In another example, the criteria of transmission characteristics for each parcel of land in the portfolio may include the size of substation hardware costs, network upgrade costs, or grid tie-in costs.
A total number of simulations (M) are executed in parallel up to the total number of jobs or until a time period expires by evaluating each of the plurality of parcels of land in the portfolio, including the land characteristics, the electricity transmission characteristics, and the market demand associated with the parcels of land in the portfolio. Next, a clustering algorithm is executed to produce results, wherein the results include a subset of the plurality of parcels of land in the portfolio;
The results are ranked from the total number of simulations (M) that meet the electricity requirement combined with a highest combined score of a cumulative size of the subset of the plurality of parcels of land in the portfolio, the electricity transmission characteristics, and the market demand.
The results may be displayed in various formats with various color overlays on maps illustrating the combination of the parcels of land with the highest ranking for development based on the criteria.
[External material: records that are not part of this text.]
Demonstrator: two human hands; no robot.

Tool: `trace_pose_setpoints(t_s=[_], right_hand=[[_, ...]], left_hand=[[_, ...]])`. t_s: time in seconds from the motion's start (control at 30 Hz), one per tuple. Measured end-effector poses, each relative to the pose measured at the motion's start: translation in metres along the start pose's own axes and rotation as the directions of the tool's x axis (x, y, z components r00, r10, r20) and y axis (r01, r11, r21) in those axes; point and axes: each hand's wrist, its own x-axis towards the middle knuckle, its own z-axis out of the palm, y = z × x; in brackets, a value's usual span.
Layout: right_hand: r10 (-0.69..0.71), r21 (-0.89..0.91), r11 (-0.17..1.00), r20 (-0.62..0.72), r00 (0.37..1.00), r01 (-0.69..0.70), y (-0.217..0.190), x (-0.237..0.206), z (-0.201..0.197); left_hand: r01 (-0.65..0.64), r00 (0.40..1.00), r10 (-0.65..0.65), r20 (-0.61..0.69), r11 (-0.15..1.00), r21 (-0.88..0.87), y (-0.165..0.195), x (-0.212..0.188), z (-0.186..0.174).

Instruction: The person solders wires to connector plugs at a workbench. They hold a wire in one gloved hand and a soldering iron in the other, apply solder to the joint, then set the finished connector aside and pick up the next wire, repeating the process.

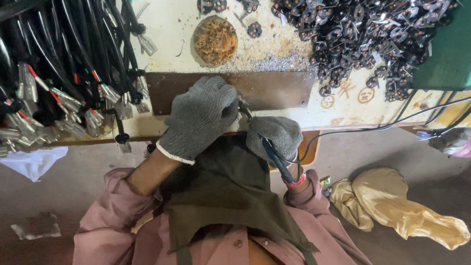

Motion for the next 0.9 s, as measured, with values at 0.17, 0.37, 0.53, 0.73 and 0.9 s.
trace_pose_setpoints(t_s=[0.17, 0.37, 0.53, 0.73, 0.9], right_hand=[[0.071, -0.067, 0.995, 0.047, 0.996, -0.067, 0.001, -0.004, 0.0], [0.015, -0.031, 0.999, 0.013, 1.0, -0.015, -0.004, 0.003, -0.004], [-0.003, -0.042, 0.999, -0.002, 1.0, 0.003, -0.008, 0.008, -0.004], [-0.034, -0.042, 0.998, 0.047, 0.998, 0.036, -0.012, 0.023, -0.006], [-0.073, 0.011, 0.997, 0.067, 0.995, 0.073, -0.014, 0.031, -0.009]], left_hand=[[0.006, 1.0, -0.006, 0.011, 1.0, -0.021, -0.002, -0.001, -0.001], [0.015, 1.0, -0.015, -0.006, 1.0, -0.002, -0.002, 0.001, -0.002], [0.04, 0.999, -0.04, 0.009, 0.999, 0.003, -0.001, 0.002, -0.001], [0.036, 0.999, -0.035, 0.032, 0.999, -0.021, -0.002, 0.004, -0.003], [0.008, 1.0, -0.008, 0.008, 1.0, 0.004, -0.003, 0.004, -0.001]])
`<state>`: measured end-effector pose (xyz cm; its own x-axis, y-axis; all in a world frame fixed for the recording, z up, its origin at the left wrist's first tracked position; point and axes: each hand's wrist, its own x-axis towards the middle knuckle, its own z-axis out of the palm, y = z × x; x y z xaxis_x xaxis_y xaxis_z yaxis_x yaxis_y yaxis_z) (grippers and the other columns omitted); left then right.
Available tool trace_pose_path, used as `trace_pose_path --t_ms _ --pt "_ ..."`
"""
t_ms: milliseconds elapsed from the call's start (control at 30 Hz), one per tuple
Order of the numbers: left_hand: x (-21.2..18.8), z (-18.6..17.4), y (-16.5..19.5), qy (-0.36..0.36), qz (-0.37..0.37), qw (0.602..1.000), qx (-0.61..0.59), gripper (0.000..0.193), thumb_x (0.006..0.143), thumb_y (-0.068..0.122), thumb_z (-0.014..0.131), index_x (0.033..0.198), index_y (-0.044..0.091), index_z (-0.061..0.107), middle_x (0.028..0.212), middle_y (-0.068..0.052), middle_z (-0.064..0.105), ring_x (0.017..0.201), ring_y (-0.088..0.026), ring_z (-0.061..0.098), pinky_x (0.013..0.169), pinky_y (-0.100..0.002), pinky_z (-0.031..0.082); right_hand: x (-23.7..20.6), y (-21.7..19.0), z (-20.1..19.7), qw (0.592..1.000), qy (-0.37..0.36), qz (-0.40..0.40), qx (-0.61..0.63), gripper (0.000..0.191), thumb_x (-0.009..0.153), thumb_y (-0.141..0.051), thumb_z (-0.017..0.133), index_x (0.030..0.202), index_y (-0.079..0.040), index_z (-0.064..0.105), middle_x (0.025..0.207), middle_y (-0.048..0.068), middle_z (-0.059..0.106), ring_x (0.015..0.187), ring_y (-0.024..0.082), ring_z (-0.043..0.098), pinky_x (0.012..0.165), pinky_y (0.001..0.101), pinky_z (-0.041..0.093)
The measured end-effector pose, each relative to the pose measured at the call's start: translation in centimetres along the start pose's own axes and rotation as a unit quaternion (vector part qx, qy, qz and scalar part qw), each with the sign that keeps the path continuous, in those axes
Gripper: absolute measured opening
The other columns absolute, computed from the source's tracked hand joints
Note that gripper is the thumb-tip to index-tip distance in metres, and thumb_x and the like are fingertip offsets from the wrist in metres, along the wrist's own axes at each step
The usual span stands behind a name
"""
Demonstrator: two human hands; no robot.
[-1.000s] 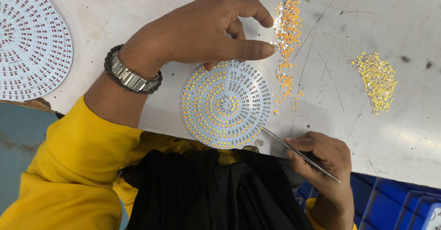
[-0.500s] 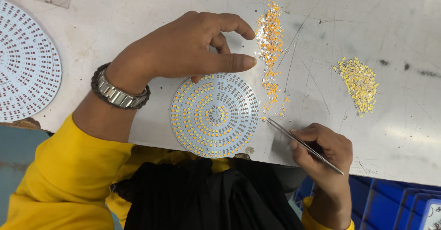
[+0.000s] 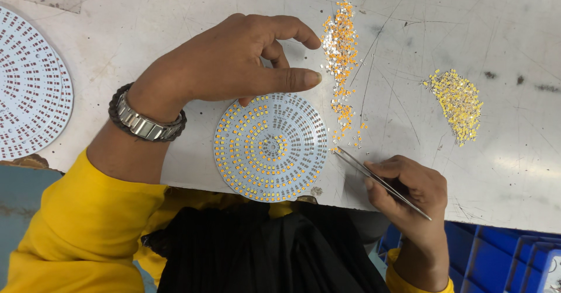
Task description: The person uses tweezers to pick small yellow LED components from a pile on the table and places them into empty slots on a circular LED board. The left hand stabilizes the board while the right hand repeatedly picks and places LEDs in a spiral pattern.
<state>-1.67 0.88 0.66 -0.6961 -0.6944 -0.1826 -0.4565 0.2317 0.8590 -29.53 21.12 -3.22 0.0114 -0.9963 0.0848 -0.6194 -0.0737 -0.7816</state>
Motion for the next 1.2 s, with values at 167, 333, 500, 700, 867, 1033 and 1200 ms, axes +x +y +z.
trace_pose_path --t_ms 167,333,500,700,867,1033,1200 --pt "0.1 0.0 0.0 0.001 0.007 1.000 -0.005 0.065 0.084 0.054 0.072 0.130 0.010 0.063 0.077 -0.010 0.079 0.042 -0.012 0.067 0.040 -0.026 0.053 -0.1 0.1 -0.3 1.000 -0.008 -0.005 0.000 0.013 0.080 -0.002 0.076 0.092 0.001 0.073 0.073 0.004 0.068 0.056 0.006 0.057 0.053 0.0208 0.041" --pt "0.0 0.0 0.1 0.001 -0.009 1.000 -0.009 0.064 0.083 0.056 0.071 0.130 0.012 0.064 0.077 -0.008 0.080 0.042 -0.013 0.066 0.040 -0.026 0.053 0.2 0.4 -0.5 0.997 -0.063 -0.046 0.023 0.017 0.075 -0.004 0.079 0.089 0.001 0.071 0.074 0.007 0.069 0.060 0.010 0.064 0.055 0.0219 0.046" --pt "0.0 0.0 0.3 0.000 -0.018 1.000 -0.001 0.065 0.082 0.058 0.071 0.129 0.013 0.063 0.075 -0.009 0.079 0.040 -0.014 0.064 0.040 -0.027 0.051 0.7 0.2 -0.6 0.994 -0.085 -0.059 0.037 0.019 0.074 -0.005 0.080 0.091 0.001 0.072 0.075 0.008 0.070 0.060 0.011 0.067 0.054 0.0227 0.048" --pt "0.1 0.1 -0.1 0.004 -0.015 1.000 0.005 0.065 0.082 0.057 0.071 0.130 0.013 0.063 0.077 -0.009 0.079 0.040 -0.014 0.065 0.040 -0.027 0.052 0.6 0.5 -0.5 0.993 -0.094 -0.063 0.025 0.020 0.073 -0.006 0.081 0.090 0.000 0.074 0.071 0.008 0.070 0.056 0.012 0.067 0.052 0.0225 0.047" --pt "0.2 -0.1 -0.3 -0.007 0.000 1.000 -0.023 0.068 0.080 0.060 0.070 0.128 0.011 0.063 0.076 -0.008 0.079 0.042 -0.013 0.066 0.041 -0.026 0.055 -0.2 1.8 -0.7 0.995 -0.070 -0.063 0.018 0.020 0.071 -0.006 0.079 0.089 -0.001 0.073 0.077 0.009 0.072 0.065 0.013 0.070 0.061 0.0236 0.052" --pt "0.4 -0.1 -0.3 -0.005 0.000 0.999 -0.032 0.072 0.079 0.064 0.068 0.127 0.010 0.064 0.069 -0.007 0.078 0.040 -0.013 0.063 0.040 -0.028 0.052 -2.7 3.2 0.6 0.976 0.078 0.063 0.196 0.016 0.084 -0.003 0.075 0.097 0.005 0.072 0.086 0.016 0.072 0.073 0.021 0.066 0.070 0.0324 0.052" --pt "0.8 0.3 -0.7 -0.012 0.001 0.999 -0.030 0.071 0.079 0.064 0.067 0.127 0.011 0.064 0.063 -0.008 0.076 0.038 -0.012 0.061 0.038 -0.028 0.049 -5.7 3.5 0.8 0.846 0.088 0.120 0.511 0.018 0.096 -0.012 0.072 0.103 0.005 0.068 0.075 0.012 0.065 0.077 0.022 0.064 0.099 0.0725 0.046"
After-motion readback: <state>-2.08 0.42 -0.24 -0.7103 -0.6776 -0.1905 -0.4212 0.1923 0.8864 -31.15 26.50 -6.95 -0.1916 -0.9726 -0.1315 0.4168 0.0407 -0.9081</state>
The accompanying figures, where like reference numerals, refer to identical or functionally similar elements throughout the separate views, and which, together with the detailed description below, are incorporated in and form part of the specification, serve to further illustrate various embodiments and to explain various principles and advantages all in accordance with the present disclosure, in which:
As required, detailed embodiments are disclosed herein; however, it is to be understood that the disclosed embodiments are merely examples and that the systems and methods described below are embodied in various forms. Therefore, specific structural and functional details disclosed herein are not to be interpreted as limiting but merely as a basis for the claims and as a representative basis for teaching one skilled in the art to variously employ the disclosed subject matter in virtually any appropriately detailed structure and function. Further, the terms and phrases used herein are not intended to be limiting but rather to provide an understandable description.
Generally, the terms “a” or “an”, as used herein, are defined as one or more than one. The term plurality, as used herein, is defined as two or more than two.
The term “adapted to” describes the hardware, software, or a combination of hardware and software that is capable of, able to accommodate, to make, or that is suitable to carry out a given function.
The term “another”, as used herein, is defined as at least a second or more.
The term “configured to” describes the hardware, software, or a combination of hardware and software that is adapted to, set up, arranged, built, composed, constructed, designed, or that has any combination of these characteristics to carry out a given function.
The term “coupled,” as used herein, is defined as “connected,” although not necessarily directly, and not necessarily mechanically.
The term “fatal flaw” or “low score escalators” means that one of the land characteristics for a given parcel of land makes it entirely undesirable for development, even if the other land characteristics score high. For example, if the land owner is listed as a U.S. National Park, this parcel of land, in general, is not feasible for development.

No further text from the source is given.